A decisão restabelece a continuidade do programa, que vinha sendo questionado pelo TCEMG sob os argumentos de ausência de lei formal, irregularidade orçamentária e desvio de finalidade. A Corte de Contas manteve a suspensão da iniciativa, impedindo sua expansão e determinando sua descontinuidade a partir do ano letivo de 2026.
Ao analisar o pedido de tutela provisória, a magistrada entendeu que a atuação do TCEMG ultrapassou os limites constitucionais do controle externo. Para ela, modelos de gestão educacional configuram atos discricionários do Poder Executivo, cabendo à Administração Pública a definição de políticas públicas nessa área, desde que respeitado o ordenamento jurídico.
A juíza Janete Gomes Moreira destacou que, embora os Tribunais de Contas possuam poder de cautela para proteger o dinheiro público, não lhes compete interferir no mérito de políticas públicas, especialmente quando não demonstrada lesão concreta e atual ao patrimônio do Estado.
Eventuais falhas em outras áreas, como na formulação ou na execução de políticas públicas, devem resultar apenas em recomendações ou representações às autoridades competentes, e não na suspensão direta de programas governamentais, ressaltou a magistrada.

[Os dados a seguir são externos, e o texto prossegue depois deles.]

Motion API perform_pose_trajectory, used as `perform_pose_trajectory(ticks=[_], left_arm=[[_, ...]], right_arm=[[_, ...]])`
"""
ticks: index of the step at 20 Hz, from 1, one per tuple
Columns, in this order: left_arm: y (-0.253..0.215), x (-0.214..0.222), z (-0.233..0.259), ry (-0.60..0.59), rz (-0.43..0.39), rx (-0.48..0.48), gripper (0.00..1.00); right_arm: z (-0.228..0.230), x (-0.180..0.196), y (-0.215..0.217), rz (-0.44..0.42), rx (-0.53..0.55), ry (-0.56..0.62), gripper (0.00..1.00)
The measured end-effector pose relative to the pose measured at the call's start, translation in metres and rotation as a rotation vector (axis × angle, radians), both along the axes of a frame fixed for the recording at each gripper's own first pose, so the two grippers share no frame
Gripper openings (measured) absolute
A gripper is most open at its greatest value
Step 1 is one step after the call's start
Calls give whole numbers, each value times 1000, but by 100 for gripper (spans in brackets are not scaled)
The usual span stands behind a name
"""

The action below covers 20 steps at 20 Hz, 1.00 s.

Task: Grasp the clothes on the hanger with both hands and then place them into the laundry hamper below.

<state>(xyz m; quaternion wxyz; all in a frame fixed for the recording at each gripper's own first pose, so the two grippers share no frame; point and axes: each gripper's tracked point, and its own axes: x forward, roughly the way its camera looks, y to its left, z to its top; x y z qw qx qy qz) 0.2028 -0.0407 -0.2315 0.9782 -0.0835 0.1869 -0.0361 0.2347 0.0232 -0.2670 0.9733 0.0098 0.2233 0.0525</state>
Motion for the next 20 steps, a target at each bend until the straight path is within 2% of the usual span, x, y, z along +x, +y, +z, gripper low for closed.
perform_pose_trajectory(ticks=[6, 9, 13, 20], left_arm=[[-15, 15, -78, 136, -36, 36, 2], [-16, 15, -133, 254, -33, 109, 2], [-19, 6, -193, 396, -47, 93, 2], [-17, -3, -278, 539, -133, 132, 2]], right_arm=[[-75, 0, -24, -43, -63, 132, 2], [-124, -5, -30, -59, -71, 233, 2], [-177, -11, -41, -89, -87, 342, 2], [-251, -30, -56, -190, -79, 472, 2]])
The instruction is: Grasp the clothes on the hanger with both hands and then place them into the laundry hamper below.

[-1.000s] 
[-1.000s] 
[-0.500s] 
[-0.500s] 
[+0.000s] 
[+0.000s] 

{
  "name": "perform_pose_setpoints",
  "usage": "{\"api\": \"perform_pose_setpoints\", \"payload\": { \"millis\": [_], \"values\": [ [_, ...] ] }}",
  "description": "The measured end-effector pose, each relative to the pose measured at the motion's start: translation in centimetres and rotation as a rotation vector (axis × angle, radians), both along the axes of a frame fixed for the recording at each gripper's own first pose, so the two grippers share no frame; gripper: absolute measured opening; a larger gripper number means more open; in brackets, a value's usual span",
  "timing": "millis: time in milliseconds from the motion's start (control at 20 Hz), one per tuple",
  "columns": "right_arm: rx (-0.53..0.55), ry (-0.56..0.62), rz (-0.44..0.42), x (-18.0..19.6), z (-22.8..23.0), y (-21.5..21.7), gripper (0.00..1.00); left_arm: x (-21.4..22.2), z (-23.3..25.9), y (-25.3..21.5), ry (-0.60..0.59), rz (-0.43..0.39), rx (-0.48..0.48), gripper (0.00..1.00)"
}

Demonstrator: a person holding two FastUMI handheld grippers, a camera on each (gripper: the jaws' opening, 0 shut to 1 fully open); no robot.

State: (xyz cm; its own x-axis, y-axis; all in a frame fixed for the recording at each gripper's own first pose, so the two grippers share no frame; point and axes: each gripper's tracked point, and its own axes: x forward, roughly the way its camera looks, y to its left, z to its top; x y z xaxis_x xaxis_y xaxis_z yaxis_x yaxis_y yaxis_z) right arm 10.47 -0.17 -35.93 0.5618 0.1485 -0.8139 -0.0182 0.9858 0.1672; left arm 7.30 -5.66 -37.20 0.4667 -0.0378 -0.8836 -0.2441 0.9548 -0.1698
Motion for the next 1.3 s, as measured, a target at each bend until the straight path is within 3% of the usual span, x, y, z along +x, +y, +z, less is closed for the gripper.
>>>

Outro ponto relevante na decisão foi o chamado “perigo de dano reverso”, que, segundo a juíza, afetaria “a trajetória escolar dos alunos desestruturando o planejamento do ano letivo de 2026”.
Foi determinado ainda que a ação judicial passe agora a tramitar como Ação Civil Pública (ACP), e o Estado de Minas Gerais deve, no prazo de 15 dias, complementar a petição inicial com argumentação e confirmação do pedido de tutela final.